— Goal of the exercise —
In the entries that follow, how many lines contain "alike"? Please reply with only the number.
Segment Start: Available data
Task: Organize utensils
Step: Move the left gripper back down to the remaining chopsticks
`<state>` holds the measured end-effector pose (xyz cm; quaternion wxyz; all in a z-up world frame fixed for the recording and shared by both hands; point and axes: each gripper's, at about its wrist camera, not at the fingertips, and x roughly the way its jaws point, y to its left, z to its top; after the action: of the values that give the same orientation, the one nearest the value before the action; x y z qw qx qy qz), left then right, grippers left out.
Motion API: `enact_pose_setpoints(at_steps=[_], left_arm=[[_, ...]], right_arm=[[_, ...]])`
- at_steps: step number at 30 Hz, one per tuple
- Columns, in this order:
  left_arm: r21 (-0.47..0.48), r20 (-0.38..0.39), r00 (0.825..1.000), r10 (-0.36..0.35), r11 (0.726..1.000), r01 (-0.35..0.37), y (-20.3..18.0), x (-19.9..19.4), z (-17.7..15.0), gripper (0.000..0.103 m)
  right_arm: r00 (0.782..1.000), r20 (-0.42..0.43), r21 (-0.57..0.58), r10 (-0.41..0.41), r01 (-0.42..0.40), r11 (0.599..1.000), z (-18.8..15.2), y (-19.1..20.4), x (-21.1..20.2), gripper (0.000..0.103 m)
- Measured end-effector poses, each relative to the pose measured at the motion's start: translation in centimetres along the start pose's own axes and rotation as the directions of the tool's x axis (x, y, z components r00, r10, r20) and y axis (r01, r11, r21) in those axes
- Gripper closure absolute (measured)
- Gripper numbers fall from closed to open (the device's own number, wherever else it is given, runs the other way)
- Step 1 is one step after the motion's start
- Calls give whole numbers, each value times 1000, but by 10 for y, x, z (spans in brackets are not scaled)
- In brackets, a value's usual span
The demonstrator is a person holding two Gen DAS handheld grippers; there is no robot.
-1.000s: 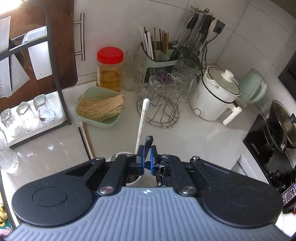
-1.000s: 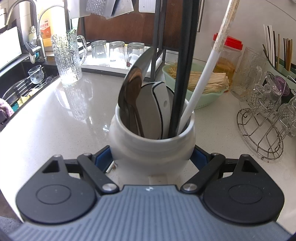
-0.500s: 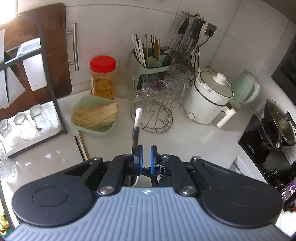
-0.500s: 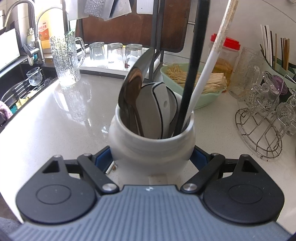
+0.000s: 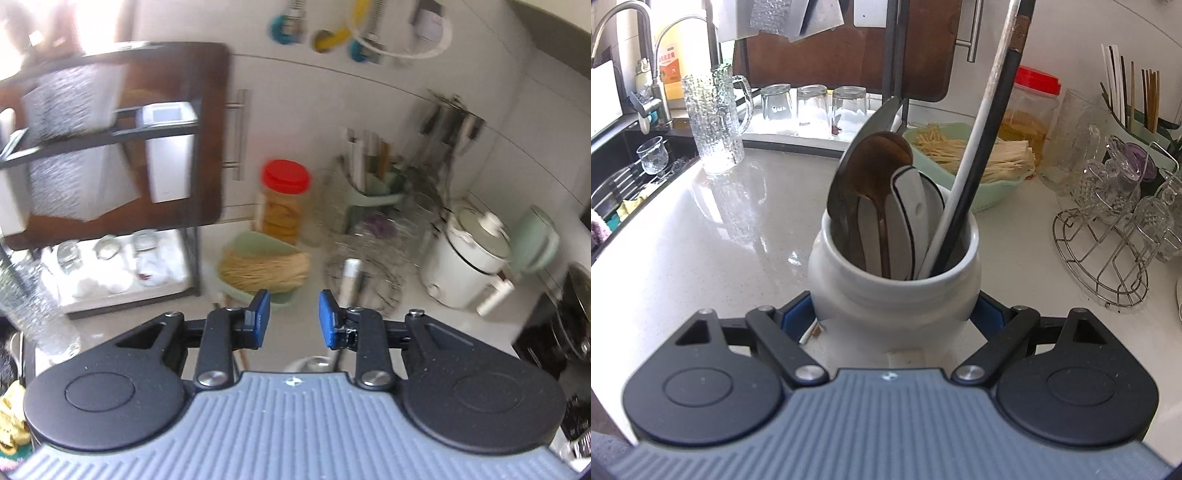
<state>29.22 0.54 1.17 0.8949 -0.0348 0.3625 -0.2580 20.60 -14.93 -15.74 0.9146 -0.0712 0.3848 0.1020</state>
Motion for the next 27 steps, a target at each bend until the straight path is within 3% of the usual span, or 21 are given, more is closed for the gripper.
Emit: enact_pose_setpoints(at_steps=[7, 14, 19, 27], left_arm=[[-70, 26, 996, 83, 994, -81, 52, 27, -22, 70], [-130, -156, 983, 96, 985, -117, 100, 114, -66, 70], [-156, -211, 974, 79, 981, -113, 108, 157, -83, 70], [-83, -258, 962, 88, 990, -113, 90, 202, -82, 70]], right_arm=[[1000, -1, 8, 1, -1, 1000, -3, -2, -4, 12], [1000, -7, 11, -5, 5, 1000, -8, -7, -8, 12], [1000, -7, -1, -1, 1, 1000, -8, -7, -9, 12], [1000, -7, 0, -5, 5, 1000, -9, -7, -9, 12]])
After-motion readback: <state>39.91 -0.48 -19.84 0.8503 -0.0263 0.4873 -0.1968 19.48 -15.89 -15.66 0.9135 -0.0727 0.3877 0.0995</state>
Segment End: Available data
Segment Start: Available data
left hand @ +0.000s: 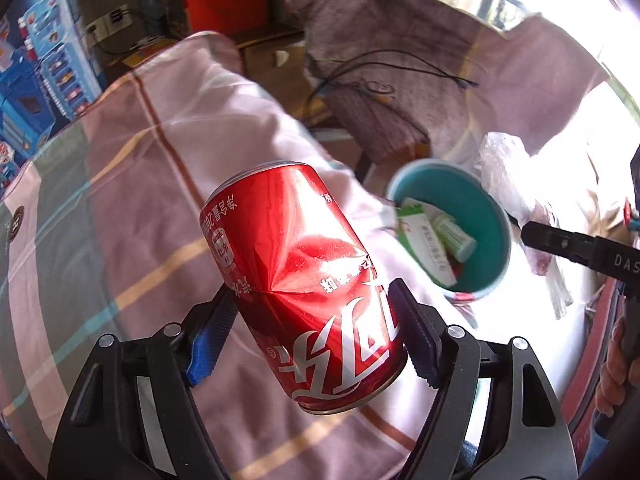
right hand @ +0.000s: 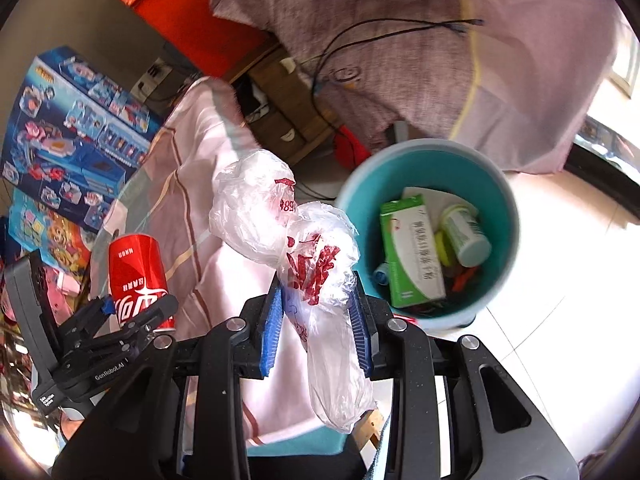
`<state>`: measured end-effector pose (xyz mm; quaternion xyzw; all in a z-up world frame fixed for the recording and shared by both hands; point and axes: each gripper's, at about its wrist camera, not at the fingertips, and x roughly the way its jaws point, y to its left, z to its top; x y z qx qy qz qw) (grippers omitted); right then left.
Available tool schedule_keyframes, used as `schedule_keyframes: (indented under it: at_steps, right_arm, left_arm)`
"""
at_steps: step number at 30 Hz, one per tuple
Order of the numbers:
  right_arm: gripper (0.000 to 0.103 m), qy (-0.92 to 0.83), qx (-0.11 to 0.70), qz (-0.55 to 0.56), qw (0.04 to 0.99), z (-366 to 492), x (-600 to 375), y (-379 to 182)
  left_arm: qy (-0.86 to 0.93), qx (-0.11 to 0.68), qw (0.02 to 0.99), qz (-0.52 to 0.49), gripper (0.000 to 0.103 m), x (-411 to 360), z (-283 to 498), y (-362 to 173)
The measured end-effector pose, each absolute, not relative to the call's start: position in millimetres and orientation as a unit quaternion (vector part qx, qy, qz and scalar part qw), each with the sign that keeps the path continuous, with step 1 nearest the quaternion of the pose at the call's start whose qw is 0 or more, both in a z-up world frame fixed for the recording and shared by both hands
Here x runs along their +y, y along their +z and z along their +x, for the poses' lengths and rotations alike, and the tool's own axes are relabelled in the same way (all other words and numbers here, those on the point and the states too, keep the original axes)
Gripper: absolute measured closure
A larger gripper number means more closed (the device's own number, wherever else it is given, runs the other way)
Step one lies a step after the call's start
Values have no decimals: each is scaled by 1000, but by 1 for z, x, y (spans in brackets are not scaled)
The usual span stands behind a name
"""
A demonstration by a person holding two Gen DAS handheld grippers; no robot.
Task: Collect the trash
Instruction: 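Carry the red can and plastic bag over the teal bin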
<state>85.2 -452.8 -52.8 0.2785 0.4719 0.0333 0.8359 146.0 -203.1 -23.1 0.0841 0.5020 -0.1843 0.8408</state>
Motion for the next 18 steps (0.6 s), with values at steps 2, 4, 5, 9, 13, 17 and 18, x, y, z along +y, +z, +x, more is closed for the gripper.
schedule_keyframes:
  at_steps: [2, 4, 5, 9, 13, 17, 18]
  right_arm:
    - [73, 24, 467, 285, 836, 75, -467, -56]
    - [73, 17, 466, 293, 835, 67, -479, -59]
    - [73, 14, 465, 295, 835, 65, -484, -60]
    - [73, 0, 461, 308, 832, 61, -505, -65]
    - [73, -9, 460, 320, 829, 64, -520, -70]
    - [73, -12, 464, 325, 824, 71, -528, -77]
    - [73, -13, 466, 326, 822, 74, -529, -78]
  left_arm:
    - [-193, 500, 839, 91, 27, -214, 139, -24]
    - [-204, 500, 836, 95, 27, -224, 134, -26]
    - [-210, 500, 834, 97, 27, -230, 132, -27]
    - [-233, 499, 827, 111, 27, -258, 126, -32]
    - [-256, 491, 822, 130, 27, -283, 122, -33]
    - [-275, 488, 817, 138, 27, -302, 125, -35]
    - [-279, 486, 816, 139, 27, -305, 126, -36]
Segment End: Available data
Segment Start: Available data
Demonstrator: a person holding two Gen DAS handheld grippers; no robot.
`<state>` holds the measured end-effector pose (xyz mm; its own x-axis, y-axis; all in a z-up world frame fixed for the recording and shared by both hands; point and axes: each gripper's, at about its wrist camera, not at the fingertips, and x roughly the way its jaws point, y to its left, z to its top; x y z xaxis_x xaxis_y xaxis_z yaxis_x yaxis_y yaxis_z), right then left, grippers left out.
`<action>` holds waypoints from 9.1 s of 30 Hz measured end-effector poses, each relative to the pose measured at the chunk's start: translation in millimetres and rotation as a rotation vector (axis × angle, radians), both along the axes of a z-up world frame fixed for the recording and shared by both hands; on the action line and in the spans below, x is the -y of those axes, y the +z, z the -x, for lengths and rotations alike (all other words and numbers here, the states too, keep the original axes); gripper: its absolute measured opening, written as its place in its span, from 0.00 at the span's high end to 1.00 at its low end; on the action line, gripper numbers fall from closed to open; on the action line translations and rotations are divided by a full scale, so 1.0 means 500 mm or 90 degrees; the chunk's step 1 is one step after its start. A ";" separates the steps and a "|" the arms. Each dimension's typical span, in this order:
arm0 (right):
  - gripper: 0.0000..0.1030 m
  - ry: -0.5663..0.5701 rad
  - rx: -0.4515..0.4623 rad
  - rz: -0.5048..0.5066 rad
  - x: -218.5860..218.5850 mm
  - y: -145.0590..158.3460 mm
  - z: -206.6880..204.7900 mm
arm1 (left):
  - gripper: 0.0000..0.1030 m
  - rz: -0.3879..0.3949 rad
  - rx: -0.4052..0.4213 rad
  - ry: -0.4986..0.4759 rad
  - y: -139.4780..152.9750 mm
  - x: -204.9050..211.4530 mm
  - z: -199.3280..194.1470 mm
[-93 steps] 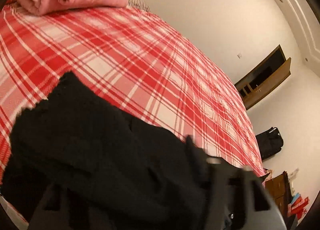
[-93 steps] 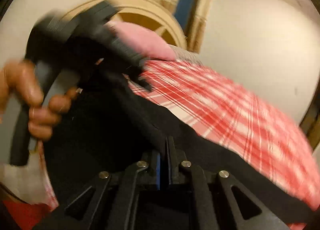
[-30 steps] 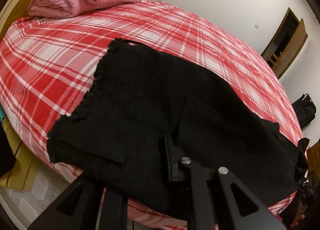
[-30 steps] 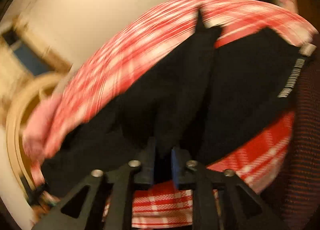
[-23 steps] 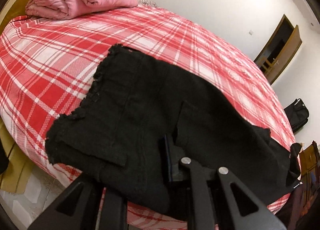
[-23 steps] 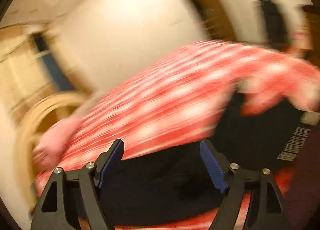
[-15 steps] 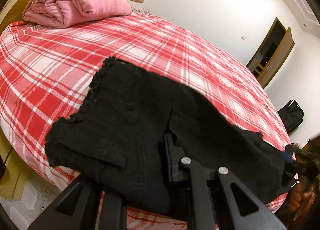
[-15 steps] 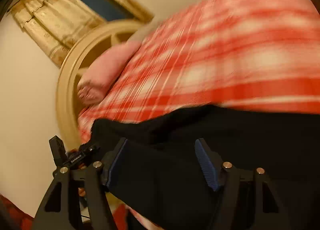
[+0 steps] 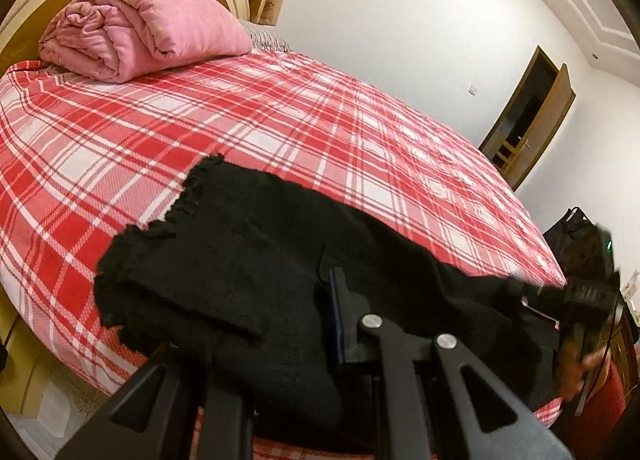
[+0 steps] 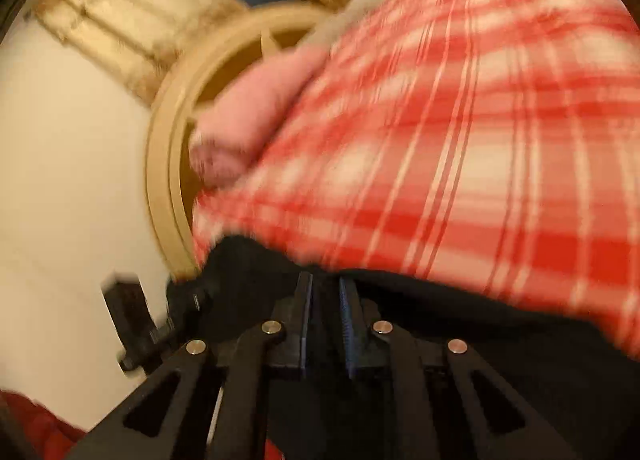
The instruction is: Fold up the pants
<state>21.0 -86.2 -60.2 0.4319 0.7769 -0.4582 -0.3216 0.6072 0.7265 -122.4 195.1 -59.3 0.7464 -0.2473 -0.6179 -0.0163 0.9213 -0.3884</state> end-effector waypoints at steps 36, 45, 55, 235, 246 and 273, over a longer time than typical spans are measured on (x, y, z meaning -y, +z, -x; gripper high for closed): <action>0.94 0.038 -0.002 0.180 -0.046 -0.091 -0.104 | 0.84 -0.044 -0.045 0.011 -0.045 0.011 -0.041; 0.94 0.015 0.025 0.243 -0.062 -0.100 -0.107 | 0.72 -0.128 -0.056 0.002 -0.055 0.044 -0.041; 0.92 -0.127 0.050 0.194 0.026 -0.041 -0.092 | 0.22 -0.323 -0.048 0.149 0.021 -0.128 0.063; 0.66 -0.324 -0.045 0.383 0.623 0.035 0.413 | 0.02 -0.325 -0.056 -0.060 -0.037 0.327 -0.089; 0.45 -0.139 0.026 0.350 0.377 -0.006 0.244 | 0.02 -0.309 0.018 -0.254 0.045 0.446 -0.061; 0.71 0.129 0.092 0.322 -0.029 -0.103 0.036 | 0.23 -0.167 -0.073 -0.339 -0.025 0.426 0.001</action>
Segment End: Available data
— Result of the exercise —
2